Essa “ferocidade” na partilha é bem visível, mesmo quando se observa superficialmente a política local. Não há um centro aglutinador, uma burguesia capaz de servir de interprete dos anseios e das necessidades do povo local. E o resultado não pode ser diferente: “a polarização bloqueia o diálogo, a troca de idéias: as elites se desgastam combatendo-se mutuamente com ferocidade, enquanto a participação popular é apenas um instrumento para essa recomposição do mando entre os mesmos grupos. O resultado é a falta de continuidade, o desperdício de recursos, o descompasso entre o tempo histórico real e a concepção que dele têm os que realmente manipulam os cordões decisórios” (Lúcio Flávio Pinto, no mesmo artigo citado acima)

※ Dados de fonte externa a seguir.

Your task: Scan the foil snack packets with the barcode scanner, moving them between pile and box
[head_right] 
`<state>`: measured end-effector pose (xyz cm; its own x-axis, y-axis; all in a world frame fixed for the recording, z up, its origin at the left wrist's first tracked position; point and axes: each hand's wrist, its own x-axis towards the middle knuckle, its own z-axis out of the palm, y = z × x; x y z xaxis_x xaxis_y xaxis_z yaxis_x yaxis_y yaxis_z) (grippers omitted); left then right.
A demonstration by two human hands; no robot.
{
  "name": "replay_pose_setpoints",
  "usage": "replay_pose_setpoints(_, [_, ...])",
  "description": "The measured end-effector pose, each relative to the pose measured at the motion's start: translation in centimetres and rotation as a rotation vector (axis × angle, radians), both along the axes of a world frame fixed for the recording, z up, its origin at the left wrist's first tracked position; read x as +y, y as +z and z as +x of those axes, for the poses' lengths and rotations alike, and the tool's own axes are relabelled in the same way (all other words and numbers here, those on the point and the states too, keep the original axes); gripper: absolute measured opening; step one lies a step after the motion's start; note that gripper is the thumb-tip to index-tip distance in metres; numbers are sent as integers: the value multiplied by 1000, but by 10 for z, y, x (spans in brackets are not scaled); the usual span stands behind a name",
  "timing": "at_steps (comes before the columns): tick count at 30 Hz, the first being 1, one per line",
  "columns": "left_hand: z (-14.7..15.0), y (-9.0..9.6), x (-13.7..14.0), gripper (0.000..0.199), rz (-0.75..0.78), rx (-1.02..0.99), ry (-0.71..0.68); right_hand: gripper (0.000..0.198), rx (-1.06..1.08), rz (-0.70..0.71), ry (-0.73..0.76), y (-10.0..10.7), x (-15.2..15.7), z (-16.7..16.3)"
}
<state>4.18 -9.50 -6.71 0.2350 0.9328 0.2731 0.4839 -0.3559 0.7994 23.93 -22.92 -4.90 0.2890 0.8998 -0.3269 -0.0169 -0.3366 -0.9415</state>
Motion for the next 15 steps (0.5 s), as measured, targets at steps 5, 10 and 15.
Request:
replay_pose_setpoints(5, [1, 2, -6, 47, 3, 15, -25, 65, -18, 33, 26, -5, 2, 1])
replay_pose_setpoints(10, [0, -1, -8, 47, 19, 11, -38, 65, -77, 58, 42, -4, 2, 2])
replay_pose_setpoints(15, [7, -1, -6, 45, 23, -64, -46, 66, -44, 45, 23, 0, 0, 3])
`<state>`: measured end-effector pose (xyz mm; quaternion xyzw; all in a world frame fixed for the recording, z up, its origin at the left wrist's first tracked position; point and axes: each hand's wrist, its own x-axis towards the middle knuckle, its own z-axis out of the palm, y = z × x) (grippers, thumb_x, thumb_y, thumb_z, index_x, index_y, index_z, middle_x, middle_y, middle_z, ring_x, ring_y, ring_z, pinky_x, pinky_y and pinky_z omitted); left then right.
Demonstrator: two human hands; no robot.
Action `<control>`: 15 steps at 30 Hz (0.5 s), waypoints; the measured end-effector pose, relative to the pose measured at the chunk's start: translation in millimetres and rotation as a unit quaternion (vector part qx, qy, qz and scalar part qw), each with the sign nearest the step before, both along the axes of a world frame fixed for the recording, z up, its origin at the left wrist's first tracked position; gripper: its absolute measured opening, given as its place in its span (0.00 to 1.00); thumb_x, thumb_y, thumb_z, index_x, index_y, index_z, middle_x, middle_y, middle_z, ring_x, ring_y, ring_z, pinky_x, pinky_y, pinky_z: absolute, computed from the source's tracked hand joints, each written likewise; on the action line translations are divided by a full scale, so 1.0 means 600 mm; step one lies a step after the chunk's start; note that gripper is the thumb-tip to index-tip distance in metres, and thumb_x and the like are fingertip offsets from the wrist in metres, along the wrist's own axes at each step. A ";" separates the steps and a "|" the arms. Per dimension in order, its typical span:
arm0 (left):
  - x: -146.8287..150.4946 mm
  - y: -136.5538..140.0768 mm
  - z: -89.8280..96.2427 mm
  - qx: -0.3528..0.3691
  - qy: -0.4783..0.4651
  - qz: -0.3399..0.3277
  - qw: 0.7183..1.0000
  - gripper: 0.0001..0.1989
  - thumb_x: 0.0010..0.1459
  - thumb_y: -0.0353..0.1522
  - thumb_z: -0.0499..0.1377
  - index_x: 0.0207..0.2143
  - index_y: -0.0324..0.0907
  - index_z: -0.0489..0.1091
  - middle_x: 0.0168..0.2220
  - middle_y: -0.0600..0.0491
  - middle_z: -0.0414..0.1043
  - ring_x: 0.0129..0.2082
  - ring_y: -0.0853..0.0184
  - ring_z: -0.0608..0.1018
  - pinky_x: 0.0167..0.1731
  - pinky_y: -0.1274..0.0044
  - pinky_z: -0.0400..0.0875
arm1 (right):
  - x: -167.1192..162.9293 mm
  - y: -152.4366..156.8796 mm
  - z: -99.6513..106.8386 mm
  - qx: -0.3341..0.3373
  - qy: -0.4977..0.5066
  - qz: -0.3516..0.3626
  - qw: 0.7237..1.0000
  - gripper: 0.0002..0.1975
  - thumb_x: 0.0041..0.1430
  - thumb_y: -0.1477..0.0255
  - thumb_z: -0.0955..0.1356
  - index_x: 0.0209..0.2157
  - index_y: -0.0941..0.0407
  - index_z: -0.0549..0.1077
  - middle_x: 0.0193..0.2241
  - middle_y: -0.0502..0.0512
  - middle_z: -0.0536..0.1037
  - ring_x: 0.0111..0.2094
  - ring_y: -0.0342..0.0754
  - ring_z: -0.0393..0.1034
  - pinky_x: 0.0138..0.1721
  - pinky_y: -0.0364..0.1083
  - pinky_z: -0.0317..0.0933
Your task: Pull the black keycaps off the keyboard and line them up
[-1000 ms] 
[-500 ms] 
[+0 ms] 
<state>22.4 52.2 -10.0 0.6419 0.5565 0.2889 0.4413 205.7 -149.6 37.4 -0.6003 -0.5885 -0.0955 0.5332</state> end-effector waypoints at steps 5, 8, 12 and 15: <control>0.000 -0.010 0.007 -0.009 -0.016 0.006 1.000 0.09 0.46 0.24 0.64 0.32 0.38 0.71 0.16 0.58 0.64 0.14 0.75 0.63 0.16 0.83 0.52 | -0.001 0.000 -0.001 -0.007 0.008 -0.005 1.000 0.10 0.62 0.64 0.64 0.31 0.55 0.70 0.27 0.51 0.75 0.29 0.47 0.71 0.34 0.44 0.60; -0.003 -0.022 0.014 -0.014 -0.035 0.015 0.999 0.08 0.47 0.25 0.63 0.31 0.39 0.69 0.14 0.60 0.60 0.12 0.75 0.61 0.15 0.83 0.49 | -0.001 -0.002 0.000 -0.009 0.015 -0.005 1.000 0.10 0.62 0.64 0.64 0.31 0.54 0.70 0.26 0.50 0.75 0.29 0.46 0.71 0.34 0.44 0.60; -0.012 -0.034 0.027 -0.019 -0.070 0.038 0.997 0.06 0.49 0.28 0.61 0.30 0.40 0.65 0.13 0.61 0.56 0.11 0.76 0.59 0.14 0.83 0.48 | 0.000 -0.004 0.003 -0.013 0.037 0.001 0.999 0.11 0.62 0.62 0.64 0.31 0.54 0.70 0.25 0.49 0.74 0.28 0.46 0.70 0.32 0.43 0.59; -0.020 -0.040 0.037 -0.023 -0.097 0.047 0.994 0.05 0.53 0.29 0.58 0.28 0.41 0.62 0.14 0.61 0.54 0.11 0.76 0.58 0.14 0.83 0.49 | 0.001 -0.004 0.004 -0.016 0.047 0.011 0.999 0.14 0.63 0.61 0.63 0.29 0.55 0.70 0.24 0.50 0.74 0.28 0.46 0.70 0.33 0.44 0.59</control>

Penso que esse descompasso não se dá por acaso, ou por razões morais ou éticas. A consciência das elites locais (e aí incluo os que detêm o poder político e econômico na região) pode ser explicada, pela própria história da região.
A Amazônia, mesmo nos períodos chamados áureos da borracha, quando recebeu como recompensa a cidade de Belém, com sua arquitetura, ruas, avenidas, sempre esteve sob um sustentáculo bastante frágil: a economia extrativista. A Belém do Pará sempre foi, desde sua fundação, uma colônia de exploração, como até hoje. Não é sem razão que Lúcio aponta o novo distrito industrial de Barcarena como escoadouro de uma das matérias primas mais valiosas no mercado mundial: o alumínio. Aqui temos a maior fábrica de alumina do mundo. Mas sabemos que “Belém recolhe as migalhas dessas riquezas”, e parece se sentir impotente para mudar um destino”, como vaticina o jornalista.
O destino de Belém e da Amazônia é difícil prever. Um passado colonial não se supera de um momento para outro. Belém, segundo minha ótica, nunca vai se tornar uma cidade como Londres, São Paulo ou outro centro industrial do Brasil. O mimetismo das nossas elites, que constroem prédios arquitetonicamente tão horripilantes como em São Paulo ou Rio, pode transformar essa cidade num inferno aquático ou nos matar tosquiados pelo sol abrasador desses trópicos. Pode cozinhar nossos cérebros e nos fazer delirar e imaginar que conseguiremos uma convivência humana, civilizada, aberta à tolerância e ao diálogo com a nossa insensibilidade. A cidade, seus espaços públicos, a educação de seus cidadãos, dependerá de nossa capacidade de refletir coletivamente sobre que destino queremos para nossos filhos e netos.
Uma cidade amazônica, nesta nova era ainda está para ser inventada. Se não quisermos voltar para o tempo da lança e do tacape, se continuarmos lobo dos homens, na versão hobbesiana, seremos tragados pela Boiúna que, das profundezas da terra, aguarda seu bote final nessa cidade.




[1] ENDO, Paulo César. A Violência no Coração da Cidade – Um Estudo Psicanalítico. FAPESP-Escuta, São Paulo, 2005. p. 109.
[2] Ver FREIRE Costa Jurandir. Violência e Psicanálise. Rio de Janeiro:Paz e Terra, 1984.
[3] ENDO, op. cit. p.108.
[4] Dados citados por Lúcio Flávio Pinto, Jornal Pessoal, n. 410, p.6
[5] ENDO, op. cit p. 109. A expressão “corpo incircunscrito pode ser encontrada o excelente livro chamado Cidade de Muros:Crime, segregação e cidadania em São Paulo. CALDEIRA, T.P.R. Editora 34 Edusp-SP.2000.